Are there other options to TikTok?
US citizens are flocking to the Chinese app Red after it launched as a TikTok alternative: “We have the same struggles”
A China-based app with 300 million monthly users, including American celebrities like Kim Kardashian and Selena Gomez, is currentlynumber 1 in the US app store. However, its limited music library, featuring amorphous, emotive tracks created by AI, falls short in comparison to the vast music selection available on TikTok.
This song was heavily used in many Australian users' videos, which led to a widely criticized test. In early 204, Universal Music Group removed its entire catalog from TikTok for three months during a dispute with ByteDance over artist royalties and AI. When Uscata was brought in to help promote UMG artist Chappell Roan's song Good Luck, Babe!, he and his team shifted to YouTube Shorts and partnered with LGBTQ+ influencers to create funny skits based on the song's lyrics.
Experts have long warned against putting approximately 80-90% of a typical marketing budget into an app that could easily end up like the once-popular but now-defunct Vine. "We've seen this movie before" is what Johnny Cloherty, the founder of marketing agency Genni, says, referencing the UMG dispute.

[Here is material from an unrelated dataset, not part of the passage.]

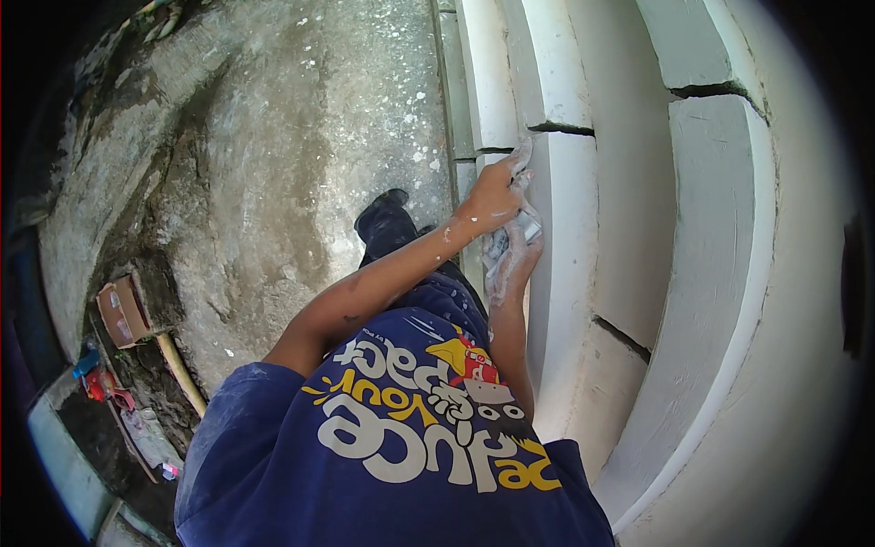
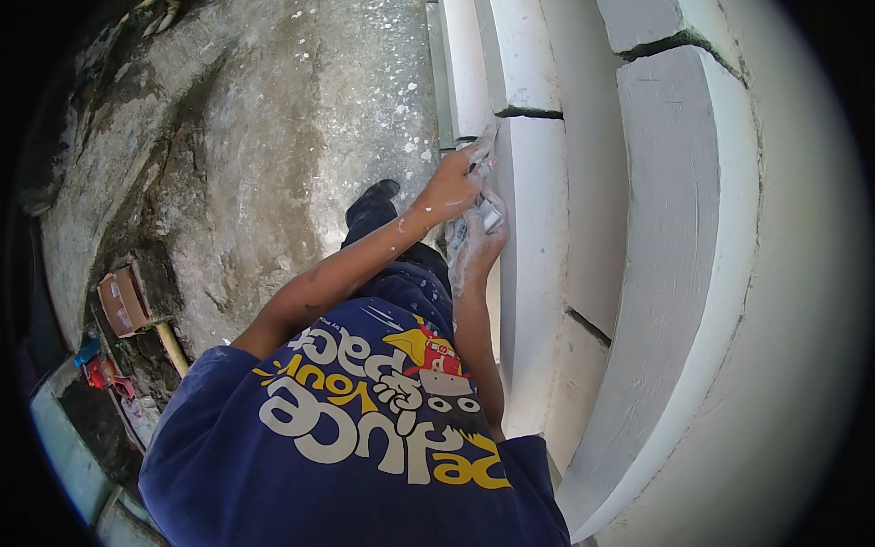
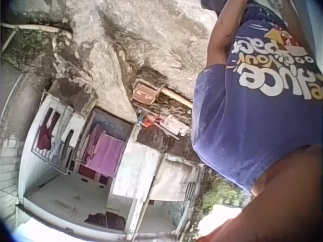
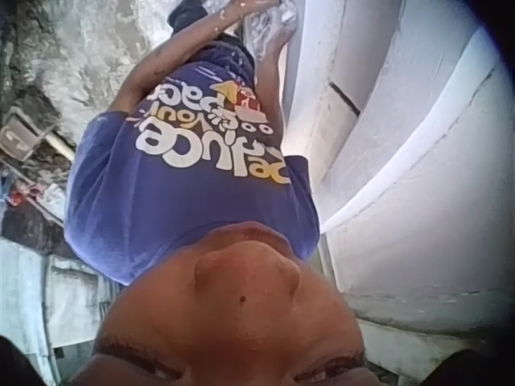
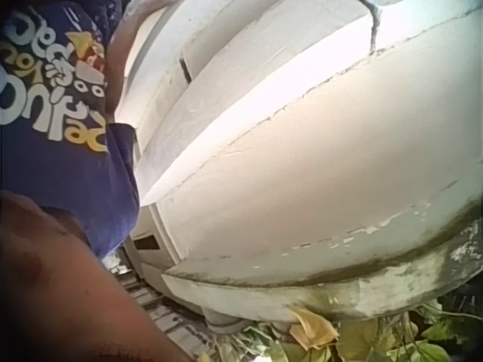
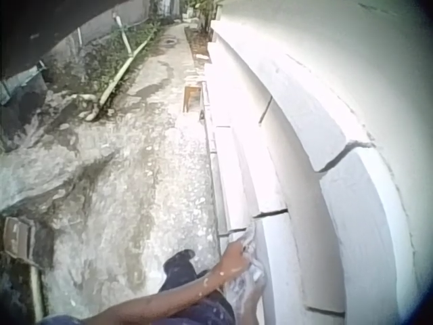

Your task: Applying plaster filler to the gaps and cracks in a concrete wall using a putty scraper.

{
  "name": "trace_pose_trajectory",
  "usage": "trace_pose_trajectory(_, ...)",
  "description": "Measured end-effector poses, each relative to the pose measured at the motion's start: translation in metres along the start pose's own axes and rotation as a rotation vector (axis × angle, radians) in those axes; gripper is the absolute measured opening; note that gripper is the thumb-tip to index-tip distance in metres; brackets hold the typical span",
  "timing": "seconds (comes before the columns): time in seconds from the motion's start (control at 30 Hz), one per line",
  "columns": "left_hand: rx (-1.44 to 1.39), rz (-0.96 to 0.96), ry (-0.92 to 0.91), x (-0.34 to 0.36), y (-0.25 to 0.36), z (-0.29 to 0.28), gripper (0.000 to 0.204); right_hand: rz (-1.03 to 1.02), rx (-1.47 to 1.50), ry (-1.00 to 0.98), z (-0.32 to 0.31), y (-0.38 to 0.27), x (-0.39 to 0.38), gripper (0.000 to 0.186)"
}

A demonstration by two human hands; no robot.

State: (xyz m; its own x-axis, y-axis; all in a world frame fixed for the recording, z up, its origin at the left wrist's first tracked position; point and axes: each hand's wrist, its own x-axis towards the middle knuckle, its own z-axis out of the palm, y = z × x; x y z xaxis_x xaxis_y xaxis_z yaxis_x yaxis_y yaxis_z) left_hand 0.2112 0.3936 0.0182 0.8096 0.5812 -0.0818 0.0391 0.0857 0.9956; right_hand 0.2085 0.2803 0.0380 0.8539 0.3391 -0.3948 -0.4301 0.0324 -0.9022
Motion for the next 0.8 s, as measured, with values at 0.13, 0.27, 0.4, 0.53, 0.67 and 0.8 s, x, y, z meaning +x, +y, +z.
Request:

Others viewed a TikTok-free future with a philosophical perspective. "Presumably, artists and labels have been emphasizing direct-to-fan communication," said Jonathan Janis, a music marketing executive in New York. "Take the algorithm out of the equation."
A beacon of hope in an otherwise dismal situation: a resurgence of creative endeavors.
Meanwhile, some music industry professionals who are behind a certain trend welcome the shift, believing it has led to an industry-wide overemphasis on data. Spending a lot of time tracking TikTok metrics starts to feel like a clinical approach, as if artists' success is solely dependent on the value they bring to record label investors. "We're not the kind of label that signs artists based on their virality," says Robby Morris, a marketing executive at the independent label group Secretly. Morris works with artists who don't use TikTok, even though label signees like Mitski and Faye Webster became more popular thanks to it. "I can't downplay the fact that the platform helped boost those [careers]," he says. "But we also don't rely solely on that. So this change doesn't feel like a make-or-break moment."
Being the dominant force in the modern market, TikTok might actually allow true creatives to have more freedom in their work.